1-   Queimando um do bom
2-   Zóio vermelho
3-   Chapadinho, mas feliz
4-   Aperta logo
5-   Só uns tapinha
6-   Sujô a barra
7-   Quem é que tem?
8-   Pensando longe
9-   De lombra na báia


          Se agora foi chocante e surpreendente ler um set-list ou lista de músicas dessa, na contracapa de um CD, imaginem qual não terá sido a surpresa do Ari, quando finalmente recebeu do próprio filho, em mãos, o tão aguardado CD de estréia da sua banda. Haviam transcorrido oito meses, quase uma gestação, com ensaios técnicos em estúdio e trabalhos de lapidação das composições.
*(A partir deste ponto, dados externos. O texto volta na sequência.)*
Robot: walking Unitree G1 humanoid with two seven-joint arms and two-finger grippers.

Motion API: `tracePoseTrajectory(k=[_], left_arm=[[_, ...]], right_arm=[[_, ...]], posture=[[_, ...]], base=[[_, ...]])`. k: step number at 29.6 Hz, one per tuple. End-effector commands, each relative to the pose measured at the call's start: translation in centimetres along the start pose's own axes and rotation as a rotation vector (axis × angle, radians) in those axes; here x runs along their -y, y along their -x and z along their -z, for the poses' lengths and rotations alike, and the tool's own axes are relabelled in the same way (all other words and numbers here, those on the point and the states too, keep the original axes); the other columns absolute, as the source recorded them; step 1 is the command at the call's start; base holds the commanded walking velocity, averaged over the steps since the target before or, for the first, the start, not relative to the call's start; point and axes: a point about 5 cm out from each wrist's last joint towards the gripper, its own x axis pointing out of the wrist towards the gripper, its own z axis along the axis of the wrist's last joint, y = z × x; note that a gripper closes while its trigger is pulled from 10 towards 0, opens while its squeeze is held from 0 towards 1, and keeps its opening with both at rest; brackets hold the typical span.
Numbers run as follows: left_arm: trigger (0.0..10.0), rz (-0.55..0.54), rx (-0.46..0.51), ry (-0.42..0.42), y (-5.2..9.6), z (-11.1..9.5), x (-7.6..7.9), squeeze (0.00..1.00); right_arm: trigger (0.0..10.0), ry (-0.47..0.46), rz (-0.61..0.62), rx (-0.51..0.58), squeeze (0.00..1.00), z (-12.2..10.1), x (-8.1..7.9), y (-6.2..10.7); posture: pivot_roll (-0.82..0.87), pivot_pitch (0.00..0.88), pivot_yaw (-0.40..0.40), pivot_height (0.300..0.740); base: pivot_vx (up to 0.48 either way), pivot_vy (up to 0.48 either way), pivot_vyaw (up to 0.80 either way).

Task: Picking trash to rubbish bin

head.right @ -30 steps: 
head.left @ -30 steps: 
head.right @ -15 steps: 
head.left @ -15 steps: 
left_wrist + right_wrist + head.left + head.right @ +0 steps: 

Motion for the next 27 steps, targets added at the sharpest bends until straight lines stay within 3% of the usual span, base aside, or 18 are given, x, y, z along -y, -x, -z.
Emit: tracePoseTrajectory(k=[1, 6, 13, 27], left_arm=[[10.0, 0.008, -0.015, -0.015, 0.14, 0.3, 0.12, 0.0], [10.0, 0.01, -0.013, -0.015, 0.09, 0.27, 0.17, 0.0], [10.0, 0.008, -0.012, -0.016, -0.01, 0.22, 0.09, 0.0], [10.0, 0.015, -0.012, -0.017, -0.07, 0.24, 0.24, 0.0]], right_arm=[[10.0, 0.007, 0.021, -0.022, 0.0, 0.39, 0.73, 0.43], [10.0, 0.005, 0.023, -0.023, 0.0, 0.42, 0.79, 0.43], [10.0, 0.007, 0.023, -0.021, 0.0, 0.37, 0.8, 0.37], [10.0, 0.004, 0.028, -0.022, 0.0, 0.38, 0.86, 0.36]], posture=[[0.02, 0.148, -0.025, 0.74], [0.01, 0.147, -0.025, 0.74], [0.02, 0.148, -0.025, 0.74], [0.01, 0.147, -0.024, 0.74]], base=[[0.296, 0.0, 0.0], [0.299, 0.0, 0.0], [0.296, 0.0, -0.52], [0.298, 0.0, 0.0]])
Nunca, no entanto, Tino havia entrado em maiores detalhes sobre suas, digamos assim, influências sonoras e de comportamento. O nome do grupo, Brisa, não chegou a despertar desconfianças na cabeça do velho, que esperava, no entanto, se deparar com outros títulos de canções. Sabia que o guri tocava baixo num conjunto e ponto final. Não sabia nem queria saber o que compunham aqueles quatro jovens na garagem do avô de um deles, o Seu Lauro.
           Puxando, tempos depois pela memória o velho bem que se lembrou de algo. O guri chegava ás vezes um pouco diferente, estranho para seus padrões habituais. Ele, que era normalmente calado, quando chegava dos ensaios desatava a falar, puxar assunto toda hora com o pai, sempre às voltas com o Passat na garagem. Ari achava um pouco estranhas aquelas mudanças ocasionais de comportamento, mas nunca, até então, chegou a cogitar um estado alterado de consciência no filho.
           Semelhantemente, o jovem, que no dia-dia era reservado, contido, discreto, desatava á rir por qualquer coisa em determinados momentos, que coincidência ou não, eram noturnos e sempre após os referidos ensaios na garagem. Sem falar naquela fome dos diabos que dava nele de madrugada, assaltando geladeira e baixando estoque da cozinha..
           Fora isso, o velho aparentemente encarava com naturalidade e sem maiores desconfianças o crescente interesse do seu rebento pela música. Se quisermos ser mais precisos, em honra á verdade, foram os vizinhos quem haviam, a  mais tempo, sacado o que se passava na realidade:

-- O guri do Ari vive puxando fumo atrás da Caixa D’água, tu sabia?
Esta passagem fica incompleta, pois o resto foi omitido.